After that, I plan to package this up and sell it on the Unity store. Of course, that means writing an Editor script for it, and I’m not sure if I can integrate the MS graph layout stuff into it. We shall see.

Introducing the Abyssal Gale

Recently I decided, for NaNoWriMo, to take a break from traditional game development and make a Choose Your Own Adventure game in 1 month. I’m going with the name The Abyssal Gale for now, but I get the feeling that’s not original and I read it somewhere, but I can’t place it. A quick Google turns up nothing, so who knows?
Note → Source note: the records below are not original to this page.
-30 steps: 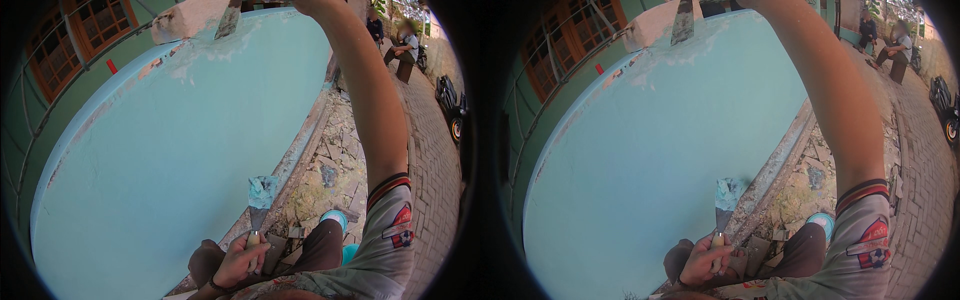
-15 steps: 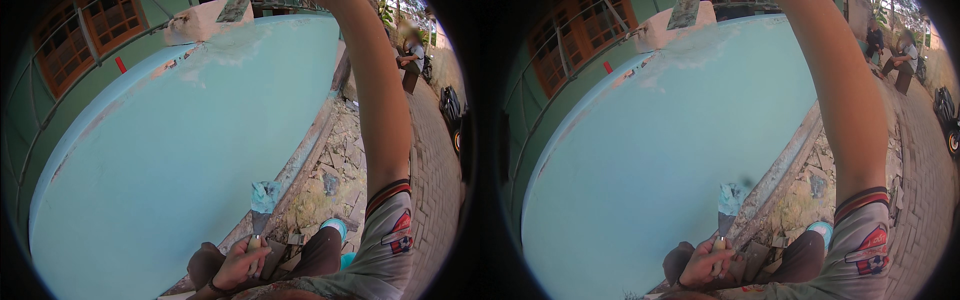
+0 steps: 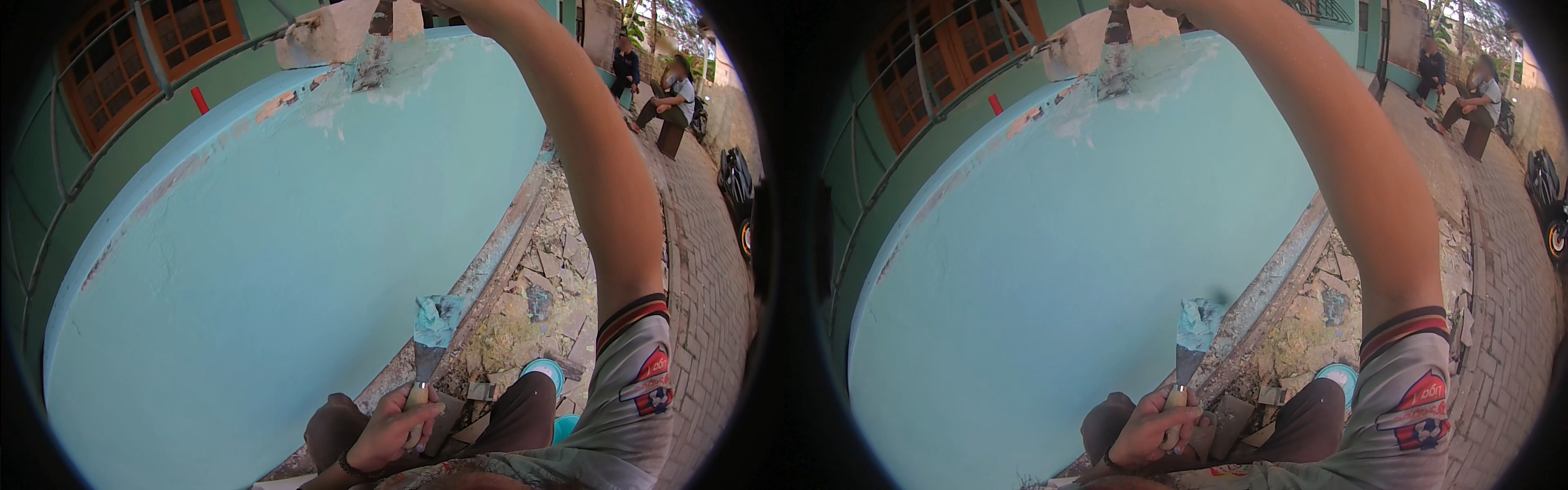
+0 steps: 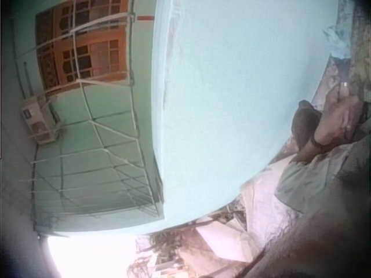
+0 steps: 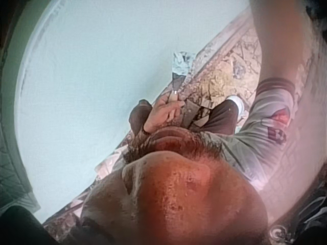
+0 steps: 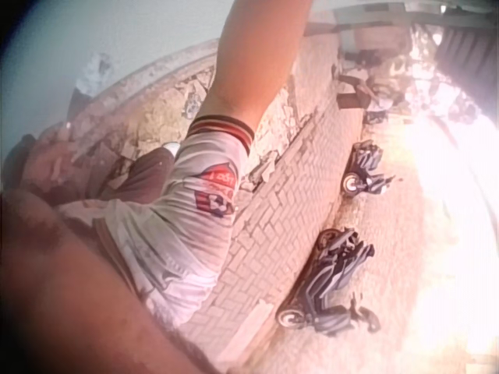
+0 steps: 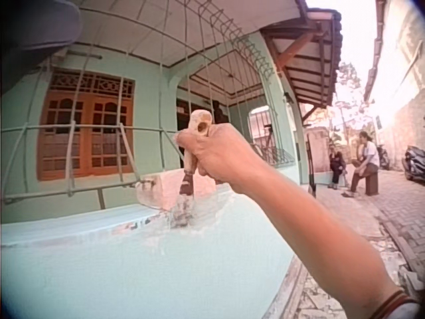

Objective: The person scoops light blue plaster from a bucket using a small trowel and applies it to a wall with a larger trowel. They repeatedly transfer material between tools and smooth the surface on the wall.

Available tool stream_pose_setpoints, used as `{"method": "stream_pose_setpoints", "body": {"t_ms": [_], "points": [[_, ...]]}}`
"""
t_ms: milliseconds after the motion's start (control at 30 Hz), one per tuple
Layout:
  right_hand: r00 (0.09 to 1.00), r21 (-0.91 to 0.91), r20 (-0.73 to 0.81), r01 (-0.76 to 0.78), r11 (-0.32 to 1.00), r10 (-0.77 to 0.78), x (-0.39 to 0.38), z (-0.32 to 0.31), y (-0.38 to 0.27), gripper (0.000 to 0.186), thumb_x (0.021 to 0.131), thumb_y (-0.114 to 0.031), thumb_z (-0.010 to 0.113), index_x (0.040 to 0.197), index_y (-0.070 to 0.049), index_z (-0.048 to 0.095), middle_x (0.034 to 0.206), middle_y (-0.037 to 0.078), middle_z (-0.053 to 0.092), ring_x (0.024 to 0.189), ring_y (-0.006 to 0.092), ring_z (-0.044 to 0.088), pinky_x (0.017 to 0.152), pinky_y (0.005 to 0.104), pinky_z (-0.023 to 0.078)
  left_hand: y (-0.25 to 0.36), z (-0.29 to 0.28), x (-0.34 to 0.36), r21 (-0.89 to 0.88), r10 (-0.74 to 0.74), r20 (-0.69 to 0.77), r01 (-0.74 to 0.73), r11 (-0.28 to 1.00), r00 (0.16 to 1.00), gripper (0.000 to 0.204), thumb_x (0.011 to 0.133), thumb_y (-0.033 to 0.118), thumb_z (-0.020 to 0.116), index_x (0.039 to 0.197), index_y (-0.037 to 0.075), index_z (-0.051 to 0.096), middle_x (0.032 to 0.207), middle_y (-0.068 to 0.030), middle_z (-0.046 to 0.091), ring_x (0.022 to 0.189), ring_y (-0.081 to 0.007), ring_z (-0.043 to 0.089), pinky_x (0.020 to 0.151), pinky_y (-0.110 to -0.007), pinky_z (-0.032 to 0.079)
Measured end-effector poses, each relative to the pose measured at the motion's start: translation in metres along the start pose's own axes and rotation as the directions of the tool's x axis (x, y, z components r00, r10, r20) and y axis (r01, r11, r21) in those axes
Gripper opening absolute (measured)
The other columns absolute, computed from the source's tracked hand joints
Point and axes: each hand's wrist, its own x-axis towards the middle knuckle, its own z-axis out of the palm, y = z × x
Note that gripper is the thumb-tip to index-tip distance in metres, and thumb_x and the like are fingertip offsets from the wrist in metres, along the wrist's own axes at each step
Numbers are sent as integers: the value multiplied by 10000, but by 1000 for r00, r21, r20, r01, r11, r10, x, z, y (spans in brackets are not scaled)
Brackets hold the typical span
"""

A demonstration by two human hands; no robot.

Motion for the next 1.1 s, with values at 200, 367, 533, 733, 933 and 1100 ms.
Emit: {"method": "stream_pose_setpoints", "body": {"t_ms": [200, 367, 533, 733, 933, 1100], "points": [[998, 69, 3, -62, 996, 62, 17, 12, 1, 372, 885, -333, 624, 699, -11, 620, 525, 27, 505, 383, 111, 392, 357, 288, 292, -4, -5, -1, -41, -10, -3, 10, 999, 1000, 174, 892, 165, 615, 975, 45, 521, 610, -31, 530, 471, -99, 474, 427, -240, 365], [997, 118, 71, -37, 992, 28, 28, 13, 6, 337, 900, -298, 607, 715, -16, 619, 523, 22, 500, 382, 101, 389, 357, 272, 279, -7, -7, 0, -47, -4, -4, 4, 999, 1000, 184, 890, 172, 619, 981, 47, 519, 610, -33, 531, 467, -100, 476, 422, -243, 360], [999, 254, 18, -42, 966, 39, 51, 12, 10, 304, 907, -282, 594, 737, -30, 616, 520, 11, 494, 376, 94, 385, 356, 259, 259, -7, -8, 2, -55, -9, 14, 9, 998, 1000, 186, 887, 171, 621, 984, 49, 519, 610, -33, 531, 464, -100, 474, 421, -241, 357], [998, 230, -49, 55, 972, -45, 41, -23, 8, 336, 906, -302, 590, 702, -36, 609, 518, -2, 489, 406, 74, 404, 372, 240, 265, -8, -6, 2, -49, 0, 4, 0, 999, 1000, 183, 885, 167, 623, 980, 49, 520, 603, -36, 530, 458, -103, 472, 420, -241, 355], [996, 199, 37, -81, 977, 75, 18, 22, 31, 365, 897, -324, 593, 677, -34, 619, 523, 3, 498, 396, 87, 398, 371, 250, 289, -9, -12, -6, -57, -8, -62, 4, 998, 998, 180, 885, 162, 623, 979, 47, 522, 599, -37, 532, 455, -106, 471, 421, -241, 354], [998, 207, -38, -38, 978, 47, 26, 2, 26, 344, 884, -319, 597, 675, -45, 615, 528, 12, 503, 396, 95, 412, 371, 258, 299, -6, -4, 3, -30, 0, 7, 0, 1000, 1000, 180, 886, 164, 621, 980, 47, 522, 602, -36, 536, 457, -108, 472, 421, -242, 350]]}}
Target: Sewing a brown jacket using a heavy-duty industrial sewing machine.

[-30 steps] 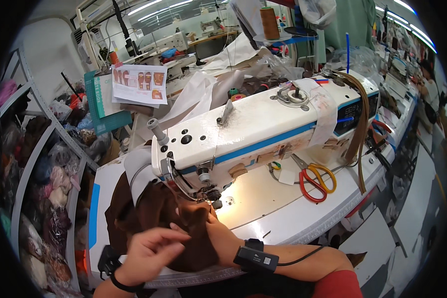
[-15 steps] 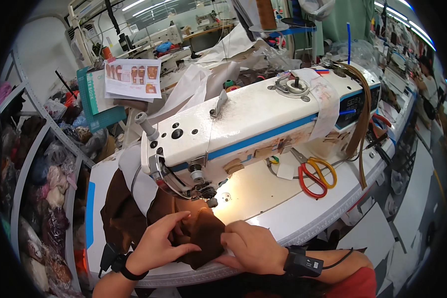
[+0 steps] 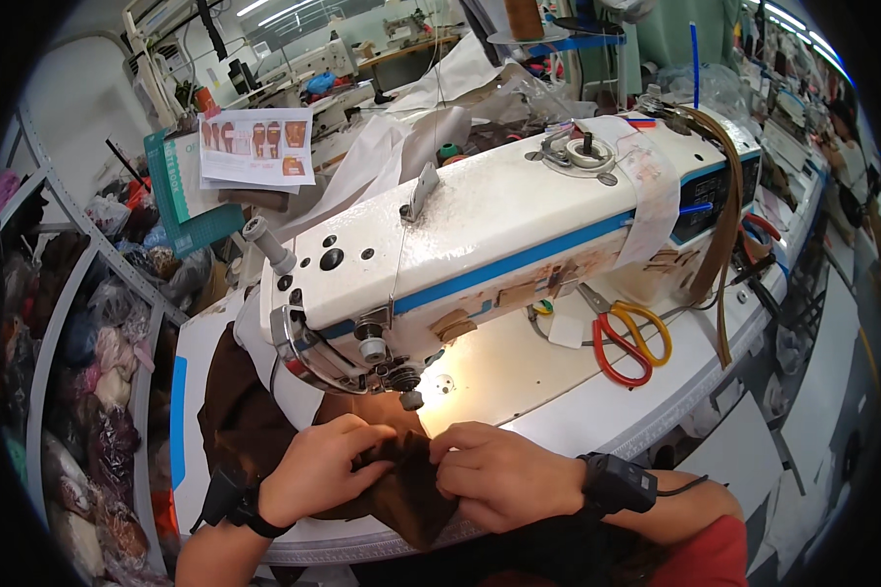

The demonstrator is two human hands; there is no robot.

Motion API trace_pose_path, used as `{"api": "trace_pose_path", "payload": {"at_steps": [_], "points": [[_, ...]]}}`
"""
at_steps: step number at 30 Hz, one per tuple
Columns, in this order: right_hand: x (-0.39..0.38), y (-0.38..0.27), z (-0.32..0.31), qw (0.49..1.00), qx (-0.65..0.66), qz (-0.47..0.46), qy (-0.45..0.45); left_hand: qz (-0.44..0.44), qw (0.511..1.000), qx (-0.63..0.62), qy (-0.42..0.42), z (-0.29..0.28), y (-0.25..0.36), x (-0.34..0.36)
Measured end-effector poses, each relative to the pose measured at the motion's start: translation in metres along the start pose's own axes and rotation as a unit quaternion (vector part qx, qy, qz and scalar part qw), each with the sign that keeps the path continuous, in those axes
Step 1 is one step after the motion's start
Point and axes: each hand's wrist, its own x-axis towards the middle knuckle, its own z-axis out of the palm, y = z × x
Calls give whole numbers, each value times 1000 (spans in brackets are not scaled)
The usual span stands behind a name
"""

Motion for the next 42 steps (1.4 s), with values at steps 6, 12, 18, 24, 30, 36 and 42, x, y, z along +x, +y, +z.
{"api": "trace_pose_path", "payload": {"at_steps": [6,12,18,24,30,36,42], "points": [[6,0,6,997,-21,74,-25,58,982,86,161,4,-8,10],[22,-11,-13,965,-245,38,-83,44,986,74,140,8,-17,12],[29,-19,1,991,-30,126,27,15,991,52,125,1,-12,15],[14,-16,42,979,-198,-8,-53,55,991,40,118,-2,-15,23],[27,-27,46,969,-244,9,-48,101,985,114,86,-18,-14,22],[18,-20,39,961,-259,4,-96,177,963,204,17,-38,-33,4],[11,-17,5,973,-230,17,0,30,987,19,-157,-47,29,-43]]}}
Abyssal gale text adventure screenshot

Opening to the Abyssal Gale

I’m nearly done with the editor tooling, which will save me a whole bunch of time linking up story items. I need to be mindful of my desire to add too much functionality. Yes it would save me a little bit of time if I added a quick menu for linking nodes together, sure, but at the same time it’s just going to suck away time from the actual story-writing, which is kind of the whole point of this. Not to mention any bug I introduce now is going to cost even more time in debugging before I can continue crafting the story.

Abyssal gale editor

I do need to add some more nodes though, hopefully they’ll be a pretty painless setup thanks to my existing groundwork. I’m using Microsoft’s Automatic Graph Layout system, which you can fork yourself on github. I’ve made a couple of changes to get it working a bit better with WPF controls (particularly to do implicit support for automatic layout sizing, but I’ve since realized I could do that myself, I think), but it’s been surprisingly easy to get something good-looking out of it. Apparently it’s what Microsoft themselves are using for their new Visual Studio Code Map feature.